ACABEI DE COMENTAR UM TEXTO DO VASCO JOAQUIM DA GALOMARO 70/72
QUE SE QUEIXAVA DE FOME E DA NECESSIDADE DE LEVANTAMENTO DE RANCHO PARA A COISA MELHORAR...

DAVAM-LHES FOME E AINDA OS OBRIGAVAM A FORMAR PARA A PSEUDO REFIÇÃO...
MUITA GENTE ENCHEU OS BOLSOS NA GUINÉ!!!
SEI QUE NÃO ESTOU A DAR NOVIDADE A NINGUÉM,MAS...
COMPRAVAM-SE AUTOMÓVEIS COM O RICO DINHEIRINHO DO PESSOAL. OS TRINTA ESCUDOS DO GENERAL BETTENCOURT ERAM IGUAIS AOS DO "ROMÃOZINHO"...

COMPRAVAM-SE TERRENOS COM O RICO DINHEIRINHO DO PESSOAL...

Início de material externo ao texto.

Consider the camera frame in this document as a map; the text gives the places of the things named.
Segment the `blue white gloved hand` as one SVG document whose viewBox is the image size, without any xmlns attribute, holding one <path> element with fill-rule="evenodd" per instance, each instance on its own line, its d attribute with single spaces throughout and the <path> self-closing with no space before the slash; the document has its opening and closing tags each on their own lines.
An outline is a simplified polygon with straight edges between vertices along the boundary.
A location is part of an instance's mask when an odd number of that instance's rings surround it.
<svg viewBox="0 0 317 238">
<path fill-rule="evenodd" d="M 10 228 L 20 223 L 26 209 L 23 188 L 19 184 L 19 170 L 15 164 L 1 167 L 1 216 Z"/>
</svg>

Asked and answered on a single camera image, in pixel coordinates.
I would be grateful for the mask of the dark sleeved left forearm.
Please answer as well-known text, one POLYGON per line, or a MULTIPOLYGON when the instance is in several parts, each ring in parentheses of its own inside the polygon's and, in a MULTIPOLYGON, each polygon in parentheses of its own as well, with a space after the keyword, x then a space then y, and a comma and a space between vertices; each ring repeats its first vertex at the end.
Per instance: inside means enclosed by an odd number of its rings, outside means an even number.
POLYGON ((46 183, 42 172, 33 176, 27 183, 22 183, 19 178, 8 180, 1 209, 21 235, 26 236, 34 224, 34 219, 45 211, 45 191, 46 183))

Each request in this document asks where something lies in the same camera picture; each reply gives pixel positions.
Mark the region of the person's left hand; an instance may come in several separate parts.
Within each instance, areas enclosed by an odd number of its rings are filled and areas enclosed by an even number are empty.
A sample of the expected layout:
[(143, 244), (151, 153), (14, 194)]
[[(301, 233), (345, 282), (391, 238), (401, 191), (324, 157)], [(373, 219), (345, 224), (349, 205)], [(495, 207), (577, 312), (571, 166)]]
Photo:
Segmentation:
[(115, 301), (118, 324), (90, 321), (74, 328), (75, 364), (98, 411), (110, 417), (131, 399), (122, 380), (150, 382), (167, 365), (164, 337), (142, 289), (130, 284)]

DAVAM-SE ENTRADAS PARA APARTAMENTOS COM O RICO DINHEIRINHO DO PESSOAL...

URGE FALAR NESTAS COISAS.

NÃO ERAM OS MILICIANOS A PÔR A MÃO AO SACO...


UM ABRAÇO
MANUEL MAIA

Anónimo disse...

Oh amigo e homónimo Juvenal!
Então vocês deixaram o Romãozinho meter a mão na massa?

Deixa lá que eu tive um cabo do rancho, em Cacine, que roubava os géneros para os ir vender ao único comerciante branco que por lá existia!
Depois a malta comia mal no rancho e tinha que ir lá almoçar!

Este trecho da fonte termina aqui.